L’orientamento di fondo del processo di riordino del Sistema Sanitario Nazionale persegue il contenimento dei costi, senza abbassare la qualità delle prestazioni (il che implica la necessità di misurarla come enfatizzato nel presente articolo), sviluppando una migliore efficacia/efficienza. Ciò postula l’implementazione di un modello gestionale ed organizzativo tale da offrire precise garanzie di qualità e tale da soddisfare le esigenze degli utenti, costituendo la principale variabile strategica di successo.
Materiali e Metodi
Premessa: le dimensioni della qualità
I metodi di valutazione e di miglioramento della qualità tendono a svilupparsi secondo delle variabili o "dimensioni" misurabili. Secondo la classica tripartizione di Avedis Donabedian ([3]), gli assi di misura della qualità si riferiscono alla struttura (qualità organizzativa), al processo (qualità professionale) e all’esito (qualità percepita).
Quando si parla di struttura (qualità organizzativa) si fa riferimento alle risorse disponibili, al personale, alle attrezzature, agli edifici, etc., e alle modalità organizzative delle stesse. Quando si parla di processo si intende il prodotto, le prestazioni, la loro tempestività e la loro appropriatezza in merito alle decisioni di intervento, al livello di effettuazione e all’uso delle risorse. Quindi la dimensione della qualità di processo fa riferimento alla correttezza tecnica, al coordinamento e all’integrazione nonché alla continuità dell’assistenza (è l’asse che si riferisce al comportamento degli operatori). Quando si parla di esito ci si riferisce alle modificazioni delle condizioni di salute dovute agli interventi sanitari. In senso positivo, quest’ultimi sono da intendersi come il prolungamento della vita, la riduzione della sofferenza e della disabilità. In senso negativo, sono rappresentati invece dalle complicazioni e dagli effetti iatrogeni. Nel campo della prevenzione l’esito, ad esempio, è la riduzione dell’incidenza delle malattie. Un esito particolare è rappresentato dalla soddisfazione dei pazienti, dei familiari e della popolazione etc. E’ necessario distinguere l’esito dal risultato ed usare il risultato per indicare, invece, il grado di raggiungimento di un obiettivo.

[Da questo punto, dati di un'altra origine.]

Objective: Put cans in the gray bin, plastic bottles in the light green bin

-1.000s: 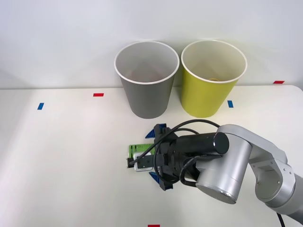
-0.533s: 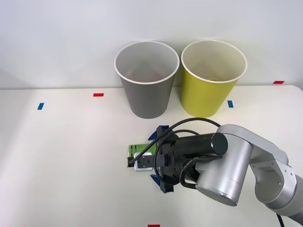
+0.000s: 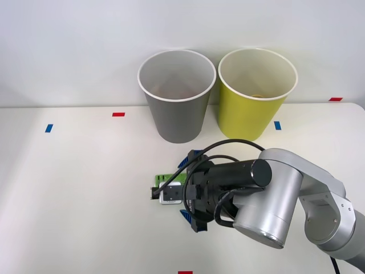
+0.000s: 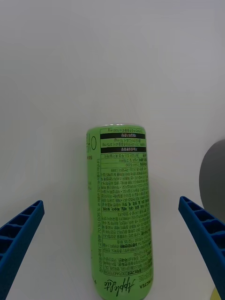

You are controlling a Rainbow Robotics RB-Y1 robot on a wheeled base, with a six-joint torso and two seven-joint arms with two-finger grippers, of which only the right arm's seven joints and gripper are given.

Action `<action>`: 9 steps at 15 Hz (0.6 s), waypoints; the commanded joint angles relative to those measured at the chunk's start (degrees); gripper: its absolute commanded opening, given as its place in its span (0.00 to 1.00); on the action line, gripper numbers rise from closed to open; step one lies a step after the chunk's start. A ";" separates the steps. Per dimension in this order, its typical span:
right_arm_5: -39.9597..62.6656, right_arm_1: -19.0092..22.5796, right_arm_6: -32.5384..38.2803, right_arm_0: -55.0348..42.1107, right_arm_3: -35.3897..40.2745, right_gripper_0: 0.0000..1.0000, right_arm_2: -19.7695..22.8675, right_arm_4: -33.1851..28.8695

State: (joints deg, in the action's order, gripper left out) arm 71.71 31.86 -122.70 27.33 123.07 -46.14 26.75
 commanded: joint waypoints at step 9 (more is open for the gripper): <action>2.20 -6.28 0.09 3.17 -6.88 1.00 -2.47 -3.02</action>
State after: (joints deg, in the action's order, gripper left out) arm 73.96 26.28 -122.52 30.09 117.11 -48.57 23.87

Esistono in letteratura anche altre possibili classificazioni sulle dimensioni per la misura della qualità. Quella proposta da Liva e Di Stanislao ([4]) fa riferimento alle seguenti variabili:
- qualità manageriale: direzione, strutture, attrezzature, informazione, formazione, valutazione e miglioramento;
- qualità tecnica: procedure tecniche per discipline cliniche e procedure di supporto quali la gestione dei farmaci, gli "aspetti alberghieri", la pulizia, l’igiene, etc.;
- qualità percepita: sicurezza e soddisfazione degli operatori, diritti e soddisfazione dei clienti.

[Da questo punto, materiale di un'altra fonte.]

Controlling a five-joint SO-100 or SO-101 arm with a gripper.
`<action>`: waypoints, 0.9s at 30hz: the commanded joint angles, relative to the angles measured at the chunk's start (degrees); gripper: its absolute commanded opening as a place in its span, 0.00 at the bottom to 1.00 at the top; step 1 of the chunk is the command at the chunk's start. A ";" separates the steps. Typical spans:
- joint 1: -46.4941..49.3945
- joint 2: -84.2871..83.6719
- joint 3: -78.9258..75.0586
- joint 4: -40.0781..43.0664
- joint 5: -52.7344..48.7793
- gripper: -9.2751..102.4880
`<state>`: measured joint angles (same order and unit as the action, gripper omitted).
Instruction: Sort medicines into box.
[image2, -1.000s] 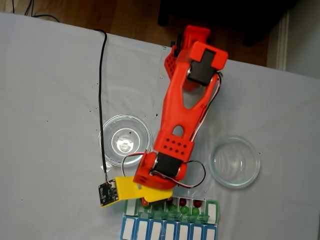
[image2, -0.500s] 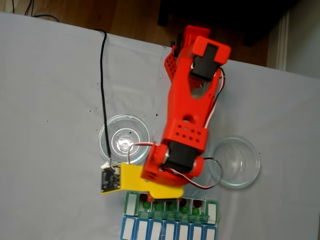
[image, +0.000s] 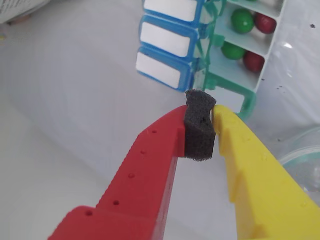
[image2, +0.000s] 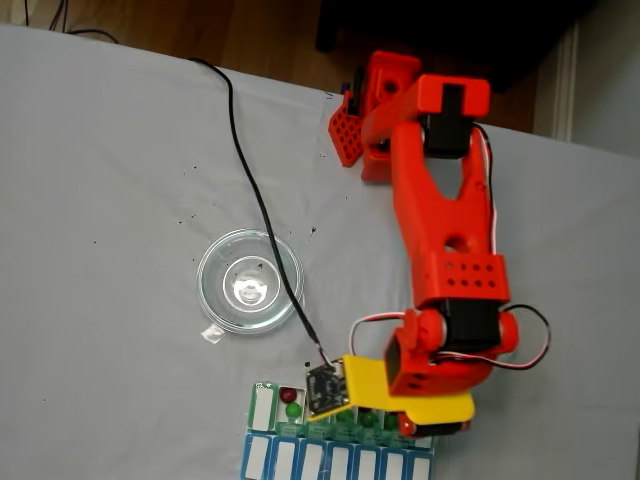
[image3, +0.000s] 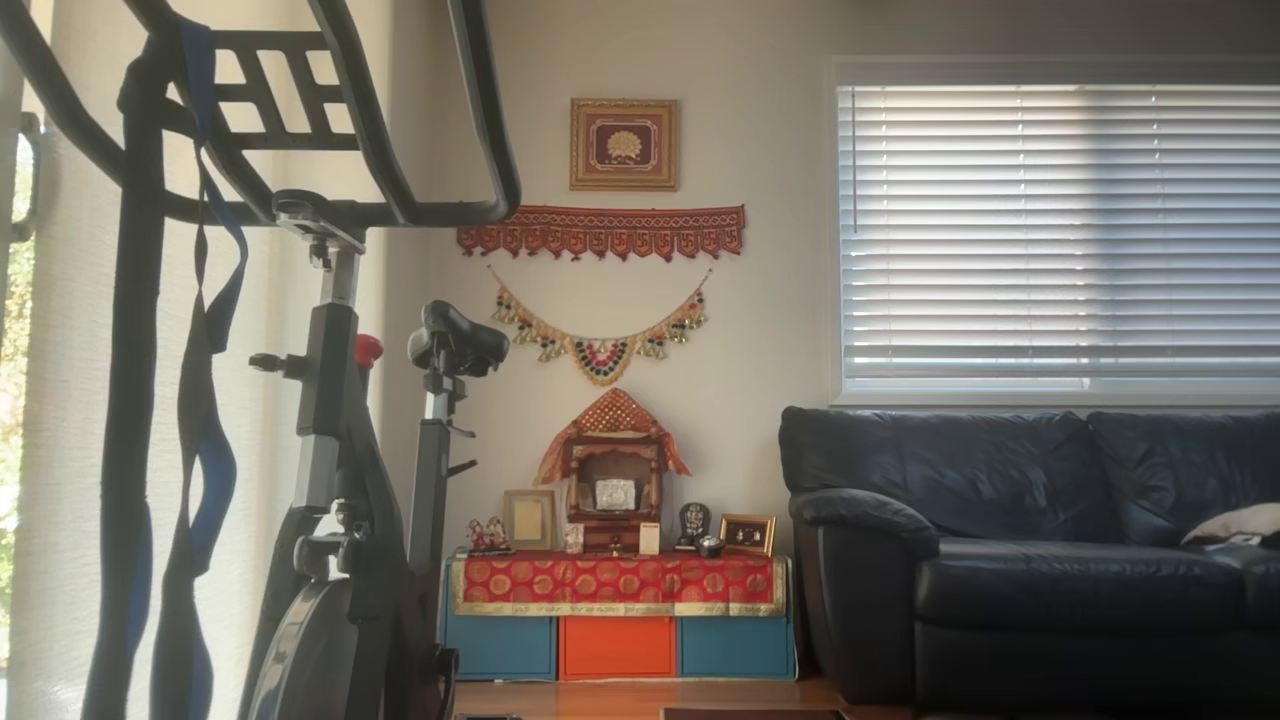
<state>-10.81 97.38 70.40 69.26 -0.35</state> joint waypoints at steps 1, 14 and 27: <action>-2.20 5.98 1.05 -4.39 0.79 0.09; -2.37 0.18 -2.46 -8.79 1.58 0.09; -2.99 -1.41 2.37 -17.05 -1.23 0.09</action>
<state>-13.10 93.25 73.04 55.20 -0.62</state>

La teoria, invece, proposta da Focarile ([5]) individua più analiticamente come contenuti della qualità dell’assistenza i seguenti:
- accessibilità: capacità di assicurare le cure appropriate a coloro che ne hanno bisogno;
- appropriatezza: grado di utilità dell’assistenza rispetto al problema clinico e alle conoscenze disponibili;
- competenza: livello di applicazione delle conoscenze scientifiche, delle abilità professionali e delle tecnologie disponibili;
- continuità: grado di integrazione nel tempo tra i diversi operatori e le strutture sanitarie che hanno cura dello stesso soggetto o di un gruppo di soggetti;
- efficacia attesa: capacità potenziale di un intervento di modificare in modo favorevole le condizioni di salute dei soggetti ai quali è rivolto;
- efficacia pratica: risultati ottenuti dall’applicazione di routine dell’intervento;
- efficienza: capacità di raggiungere risultati in termini di salute con il minor impegno di risorse possibile;
- sicurezza: grado in cui l’assistenza erogata pone il paziente e gli operatori nel minor rischio;
- tempestività: grado in cui l’intervento più efficace è offerto al paziente nel momento in cui gli è di massima utilità;
- umanizzazione: livello di rispetto della cultura e dei bisogni individuali del paziente anche per ciò che riguarda l’informazione e la qualità del servizio.
Queste diverse declinazioni del concetto di qualità in sanità ci consentono di rilevare che non è possibile definire univocamente il concetto di qualità in sanità esaminando il caso di un solo attore o, più in generale, di una categoria di attori coinvolti nel "processo salute". Crozier ([6]) nel suo contributo "Stato modesto, Stato moderno", di contro, afferma che non può esistere qualità se tale non è o come tale non è percepita da tutti i soggetti coinvolti nel processo di cura del paziente.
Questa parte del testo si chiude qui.